When women are discussed in the context of the Founding Fathers and veterans of the Revolutionary War, famous wives and mothers are given tribute. But women also fought in combat to secure independence.

Women in combat is a controversial contemporary topic, but history has seen numerous examples of female soldiers.

David E. Jones chronicles in his book "Women Warriors: A History" examples of women in combat roles all over the world and throughout time.

The American Revolution was no exception.

University of Utah history professor Edward Davies said women often took care of military logistics during the colonial era but were known to step into combat roles when required.

"Until recently, we have chosen to portray the military as a male world and have ignored the vital role of women in wars," Davies said.

The most notable example found while researching the topic on the Internet is Deborah Sampson, who disguised herself as a man and joined a Massachusetts regiment in 1782 at the age of 21. She enlisted under the name of Robert Shurtleff, and at 5-foot-7, she passed for a boy and fought as a light infantry soldier.

When she was wounded, she doctored herself to conceal her gender. Even though she was eventually found out, Sampson was still honorably discharged and granted a veteran's pension.

Nancy Morgan Hart of Georgia, rumored to have been 6 feet tall with red hair, pock marks on her face and cross-eyed, was an incredible shot with a musket. Local Indians called her "War Woman." Hart is credited with capturing half a dozen British soldiers with their own muskets while they sat at her table for a meal. She may have shot one of them. She or a child then blew a conch shell to alert local patriots, who came and hanged the soldiers.

Later in the war, it is believed she disguised herself as a crazy man and gathered valuable information at a British camp.

Margaret Cochran Corbin of Pennsylvania followed her husband, whose job was to sponge and reload cannons. During battles, she often assisted at his side.

While defending Fort Washington in New York on Nov. 16, 1776, a gunner was killed. As the British forces swarmed the patriots, her husband took over, and she reloaded the cannon until her husband was killed as well. She continued loading and firing the cannon herself until she was hit with grapeshot. She survived the war but died in poverty in 1789.

Mary Ludwig Hays McCauley, sometimes called "Molly Pitcher," also followed her husband's camp and took over a cannon when he fell.

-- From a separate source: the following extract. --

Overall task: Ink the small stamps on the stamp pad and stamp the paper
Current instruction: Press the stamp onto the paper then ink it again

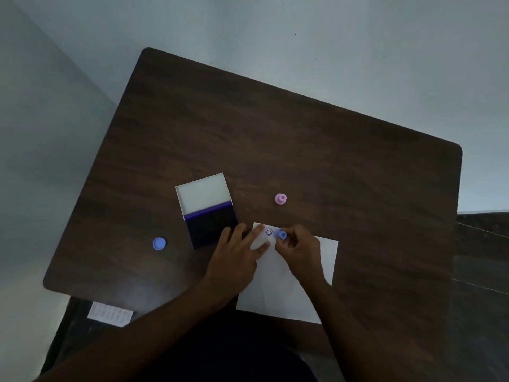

Her husband was in the Battle of Monmouth in New Jersey. He loaded the cannon until he collapsed from heat stroke. Mary, who was believed to have carried water during the battle, either for drinking or for swabbing the cannons, took over her husband's cannon and continued to fire it.

Legend holds that Gen. George Washington made her a noncommissioned officer, and she became known as "Sergeant Molly."

Prudence Wright led an all-woman "minuteman" unit in capturing British orders. In the spring of 1775, it was learned that a British agent would pass a bridge near her home. Wright convinced several of the local women to dress in their absent husbands' clothing and with their muskets or other weapons, hid near the bridge to ambush, capture and confiscate the British orders that were en route from Canada to Boston.

Grace and Rachel Martin, wives of brothers fighting in the Revolution, similarly found that three British soldiers would soon pass their home carrying mail. The two women put on their husbands' clothes, and with muskets armed with bayonets, ambushed the men and demanded the letters.

"Women have played a critical role in all wars and certainly in the Revolutionary War," Davies said.